| Work task |
In the following listing, find the lines containing "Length" and report them.

| Given records |
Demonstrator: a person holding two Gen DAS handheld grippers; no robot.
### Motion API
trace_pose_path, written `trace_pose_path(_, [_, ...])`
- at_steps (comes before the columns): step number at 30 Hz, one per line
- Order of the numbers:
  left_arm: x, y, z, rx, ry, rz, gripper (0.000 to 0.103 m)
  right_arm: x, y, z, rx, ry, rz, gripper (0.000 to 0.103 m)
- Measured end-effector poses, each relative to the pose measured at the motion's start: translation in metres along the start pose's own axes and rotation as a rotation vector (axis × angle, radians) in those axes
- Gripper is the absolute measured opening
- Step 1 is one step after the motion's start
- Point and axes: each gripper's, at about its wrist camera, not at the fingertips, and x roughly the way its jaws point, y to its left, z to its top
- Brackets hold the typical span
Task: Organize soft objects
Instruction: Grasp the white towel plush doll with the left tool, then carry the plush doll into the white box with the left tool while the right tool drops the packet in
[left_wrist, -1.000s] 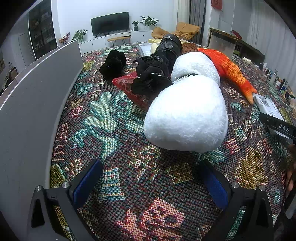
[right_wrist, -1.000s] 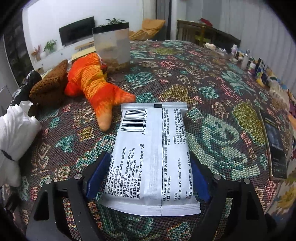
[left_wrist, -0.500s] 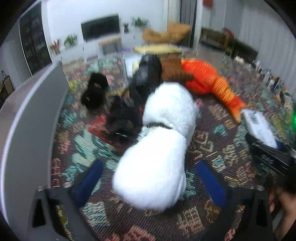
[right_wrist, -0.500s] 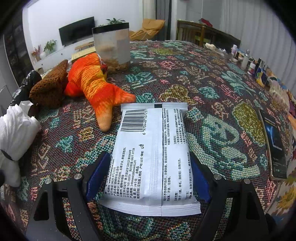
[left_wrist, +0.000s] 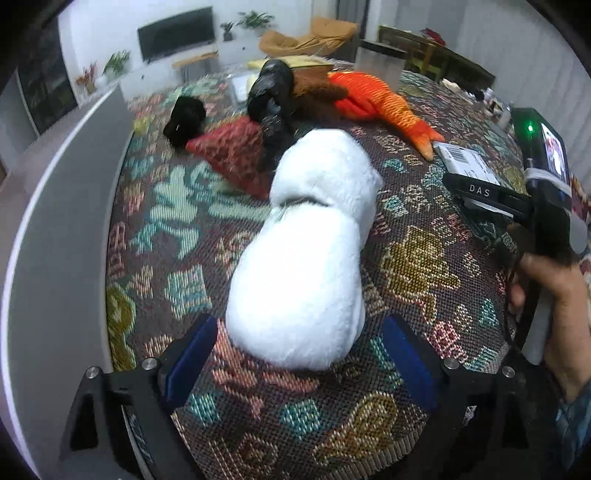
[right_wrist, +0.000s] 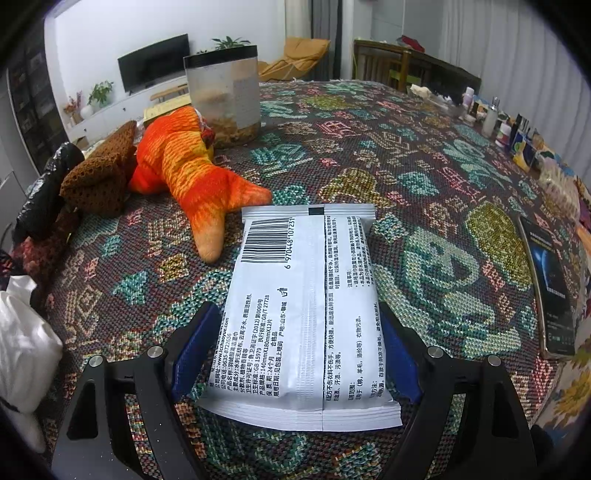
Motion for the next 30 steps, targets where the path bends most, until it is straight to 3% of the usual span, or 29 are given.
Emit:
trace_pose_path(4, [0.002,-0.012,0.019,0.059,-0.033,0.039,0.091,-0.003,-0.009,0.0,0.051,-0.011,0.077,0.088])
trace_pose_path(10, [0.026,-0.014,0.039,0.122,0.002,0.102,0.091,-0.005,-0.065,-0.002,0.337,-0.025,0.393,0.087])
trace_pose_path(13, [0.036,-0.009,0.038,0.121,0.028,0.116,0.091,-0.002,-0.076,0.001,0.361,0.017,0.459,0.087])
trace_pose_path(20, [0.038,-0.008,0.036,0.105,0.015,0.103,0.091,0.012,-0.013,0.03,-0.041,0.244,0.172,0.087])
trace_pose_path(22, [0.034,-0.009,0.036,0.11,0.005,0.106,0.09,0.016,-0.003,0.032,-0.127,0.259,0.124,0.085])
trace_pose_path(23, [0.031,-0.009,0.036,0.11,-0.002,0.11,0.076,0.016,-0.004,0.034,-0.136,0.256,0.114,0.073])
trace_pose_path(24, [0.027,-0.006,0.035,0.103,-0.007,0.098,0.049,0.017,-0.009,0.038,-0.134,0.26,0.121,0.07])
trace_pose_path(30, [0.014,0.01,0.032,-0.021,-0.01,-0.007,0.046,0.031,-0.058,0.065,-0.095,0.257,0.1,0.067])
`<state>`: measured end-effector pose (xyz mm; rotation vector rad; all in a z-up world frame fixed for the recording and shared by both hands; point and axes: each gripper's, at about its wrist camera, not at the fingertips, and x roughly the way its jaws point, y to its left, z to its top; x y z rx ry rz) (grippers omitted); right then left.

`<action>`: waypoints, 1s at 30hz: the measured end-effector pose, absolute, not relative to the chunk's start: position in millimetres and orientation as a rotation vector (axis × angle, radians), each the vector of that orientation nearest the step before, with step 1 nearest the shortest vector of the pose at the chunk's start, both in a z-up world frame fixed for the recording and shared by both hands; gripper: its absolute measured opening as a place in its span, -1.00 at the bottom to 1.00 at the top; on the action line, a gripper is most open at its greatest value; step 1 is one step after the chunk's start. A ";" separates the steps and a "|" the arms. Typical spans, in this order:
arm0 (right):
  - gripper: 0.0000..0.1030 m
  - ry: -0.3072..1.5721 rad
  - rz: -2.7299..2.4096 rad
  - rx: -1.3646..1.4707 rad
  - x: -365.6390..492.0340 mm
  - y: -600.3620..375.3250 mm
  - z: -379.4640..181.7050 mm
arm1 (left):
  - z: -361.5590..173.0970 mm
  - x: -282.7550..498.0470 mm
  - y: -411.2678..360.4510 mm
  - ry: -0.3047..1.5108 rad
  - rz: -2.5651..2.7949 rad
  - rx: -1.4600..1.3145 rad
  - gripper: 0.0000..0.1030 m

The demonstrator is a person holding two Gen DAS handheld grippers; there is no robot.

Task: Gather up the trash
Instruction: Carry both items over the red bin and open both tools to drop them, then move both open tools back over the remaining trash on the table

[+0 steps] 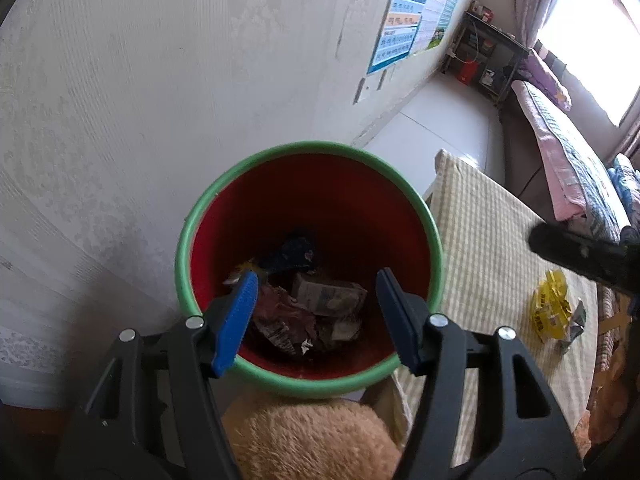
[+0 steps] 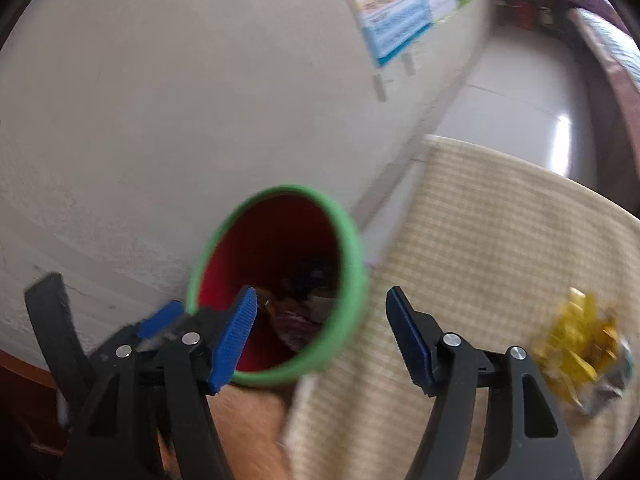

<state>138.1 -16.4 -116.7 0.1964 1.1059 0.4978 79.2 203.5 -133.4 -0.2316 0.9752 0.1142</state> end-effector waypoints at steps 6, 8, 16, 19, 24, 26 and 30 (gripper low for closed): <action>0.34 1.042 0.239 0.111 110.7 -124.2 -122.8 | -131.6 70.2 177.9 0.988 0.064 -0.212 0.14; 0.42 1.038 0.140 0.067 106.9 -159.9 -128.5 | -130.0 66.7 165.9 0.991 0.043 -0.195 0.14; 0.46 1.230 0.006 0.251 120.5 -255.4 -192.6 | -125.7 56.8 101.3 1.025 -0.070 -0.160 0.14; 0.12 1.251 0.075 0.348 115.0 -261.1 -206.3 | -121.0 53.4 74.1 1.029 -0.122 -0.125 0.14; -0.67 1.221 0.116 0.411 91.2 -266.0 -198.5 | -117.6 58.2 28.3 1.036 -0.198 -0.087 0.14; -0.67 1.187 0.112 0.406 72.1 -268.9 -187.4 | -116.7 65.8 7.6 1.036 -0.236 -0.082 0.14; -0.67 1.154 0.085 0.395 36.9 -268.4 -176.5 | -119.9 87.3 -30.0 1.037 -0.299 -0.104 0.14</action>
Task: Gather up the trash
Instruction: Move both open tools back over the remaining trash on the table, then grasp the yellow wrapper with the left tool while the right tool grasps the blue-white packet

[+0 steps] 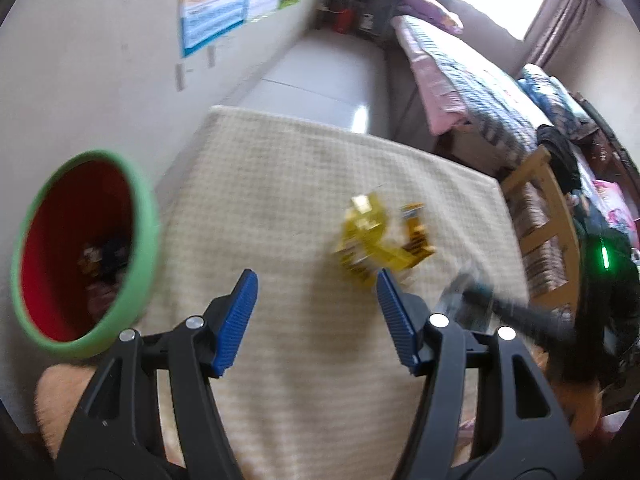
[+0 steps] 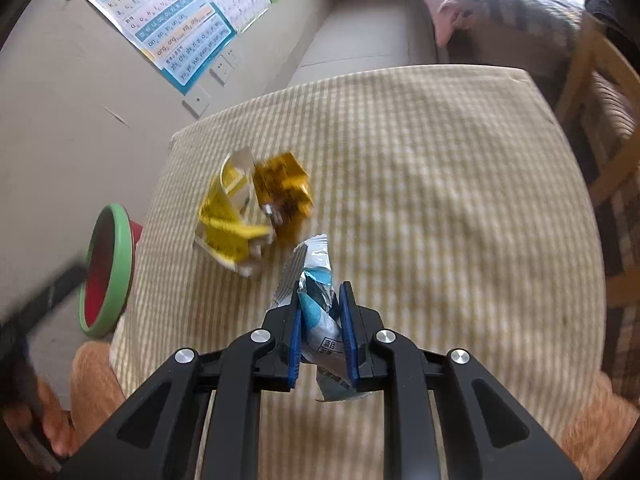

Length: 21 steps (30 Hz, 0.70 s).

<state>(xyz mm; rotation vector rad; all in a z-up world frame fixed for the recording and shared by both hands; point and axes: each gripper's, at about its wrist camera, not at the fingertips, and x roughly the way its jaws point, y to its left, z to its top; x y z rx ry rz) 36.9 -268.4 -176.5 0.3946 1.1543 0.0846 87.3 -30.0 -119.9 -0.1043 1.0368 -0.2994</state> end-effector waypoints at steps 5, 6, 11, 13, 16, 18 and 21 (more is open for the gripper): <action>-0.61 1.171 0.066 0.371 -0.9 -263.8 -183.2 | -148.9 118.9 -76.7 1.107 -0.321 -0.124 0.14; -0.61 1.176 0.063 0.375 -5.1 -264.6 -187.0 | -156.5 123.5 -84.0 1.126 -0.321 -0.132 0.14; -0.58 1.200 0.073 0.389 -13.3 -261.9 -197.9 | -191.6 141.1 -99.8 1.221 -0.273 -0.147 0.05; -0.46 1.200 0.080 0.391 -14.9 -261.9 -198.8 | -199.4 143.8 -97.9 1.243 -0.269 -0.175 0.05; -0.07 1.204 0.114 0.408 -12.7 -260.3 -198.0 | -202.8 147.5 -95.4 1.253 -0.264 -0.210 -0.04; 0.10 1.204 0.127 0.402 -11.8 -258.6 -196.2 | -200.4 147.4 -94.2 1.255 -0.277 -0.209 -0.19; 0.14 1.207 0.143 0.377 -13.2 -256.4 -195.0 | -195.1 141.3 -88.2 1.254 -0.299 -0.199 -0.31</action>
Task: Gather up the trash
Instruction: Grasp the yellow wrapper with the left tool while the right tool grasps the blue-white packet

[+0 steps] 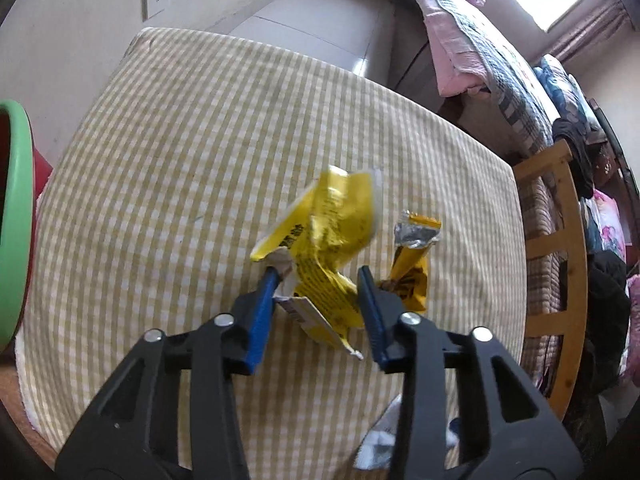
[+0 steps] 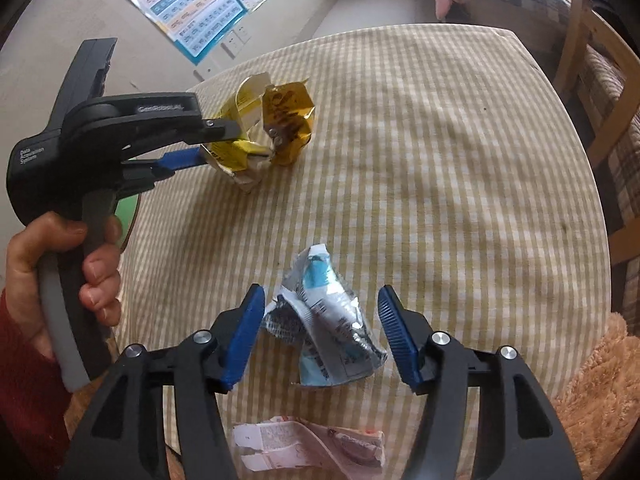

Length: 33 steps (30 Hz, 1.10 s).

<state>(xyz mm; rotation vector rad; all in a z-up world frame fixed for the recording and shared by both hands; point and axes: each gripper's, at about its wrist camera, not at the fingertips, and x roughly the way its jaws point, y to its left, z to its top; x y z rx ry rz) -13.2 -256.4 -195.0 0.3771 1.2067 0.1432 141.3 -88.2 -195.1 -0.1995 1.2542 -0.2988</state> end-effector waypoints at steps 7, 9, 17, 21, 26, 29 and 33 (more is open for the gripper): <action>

| Exercise solution |
Length: 21 steps (30 Hz, 0.70 s).
Length: 33 steps (30 Hz, 1.10 s).

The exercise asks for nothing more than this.